Councilmembers voted unanimously, Tuesday night, to enact a one-year moratorium that bars pain management clinics from receiving occupational tax certificates in the city. The clinics, according to city officials, are the formal names for what has become known in the media as “pills mills.”

The Morrow moratorium explains that it is in place to give city officials time to “analyze” the impact of these clinics, and to determine if the city needs to enact its own, tougher regulations on such facilities.

“They are a continuing problem,” Morrow City Attorney Laurel Henderson said. “Once legislation passed by the General Assembly is funded, there is a state-level registry that will be up and running in 2013.” He said Morrow’s proposal is a stop-gap measure, and “it gives us some control over what comes into the city.”

“Pill mills” have gotten a lot of attention in recent weeks, particularly with media reports of the U.S. Drug Enforcement Agency, the Georgia Bureau of Investigations, and regional drug task forces, shutting down several of these facilities across metro Atlanta.

Henderson explained the facilities under attack are those where “prescriptions for heavy-duty narcotics are dispensed without basically any medical diagnoses, or treatment” taking place at the location. The moratorium will not affect “legitimate pain clinics,” she said.

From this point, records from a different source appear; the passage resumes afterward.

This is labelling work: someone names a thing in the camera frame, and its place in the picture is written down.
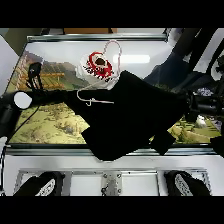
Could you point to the white clothes hanger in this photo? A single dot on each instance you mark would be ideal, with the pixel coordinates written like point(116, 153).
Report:
point(100, 101)

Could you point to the black garment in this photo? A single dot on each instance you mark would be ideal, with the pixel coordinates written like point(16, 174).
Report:
point(133, 113)

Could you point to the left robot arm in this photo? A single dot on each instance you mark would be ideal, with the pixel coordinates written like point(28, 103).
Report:
point(22, 100)

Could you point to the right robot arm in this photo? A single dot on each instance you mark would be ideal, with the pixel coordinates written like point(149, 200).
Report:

The resolution to implement the moratorium explains that a facility must fall under certain criteria, to be defined as a “Pain Management Clinic.” Those criteria include: Establishments that are a privately-owned clinics, businesses or offices; not associated with hospices, hospitals, drug treatment centers, or facilities that treat terminally ill patients; that employ at least one physician who prescribes pain medications for the treatment of pain; that fill those prescriptions at the same facility where they were prescribed; that do not accept insurance coverage, only cash payments; that employ a physician who primarily treats pain by prescribing pain medications, when the majority of that physician’s patients receive written prescriptions for pain medications.

“We’re strongly against pill mills,” said Mayor Jim Millirons. “It’s another means of drug outlets, and we’re going to enforce the moratorium ... There’s a regular way for people to get medications without that.”

City Manager Jeff Eady said the city decided to put a moratorium in place after watching news of such facilities operating in the Atlanta area. He said the facilities attract undesirable activities and characters to the areas where they are located. “We just don’t want that in our city,” he said.

In other action, the city council appointed U.S. Department of Housing and Urban Development Senior Construction Analyst Larry Ferguson to finish the remaining month of former City Councilman Mason Barfield’s unexpired term. Ferguson ran unopposed for a full, four-year term, to replace Barfield, that will begin in January.

“It feels good [to take a seat on the council],” said Ferguson, after his first meeting ended. “It’s a big job, and I have a lot to learn, [but] I have an experienced council to work with, so I’m very glad about that .. I look forward to working with them to carry out the mission of the city, and to continue the high standards that we have.”

The new councilmember said he “felt pretty comfortable” while taking his oath of office in front of family members, other city councilmembers, city employees and residents. “It was exciting to have family in the audience, he said. “It is a big day. It is an important day, because I grew up in this city.”

Councilmember Jeanell Bridges, who joined the council herself just six months ago, said Ferguson was needed right away on the four-member council to meet requirements related to having a quorum for meetings. She also added that it will give him an opportunity to learn the job before his full term begins next year.

“He loves the city, and I think that’s what we need — People who love the city, and are concerned about the welfare of the city,” Bridges said. “It’s exciting to get a new team member. We’re a strong team, and to get another strong member ... is always an asset.”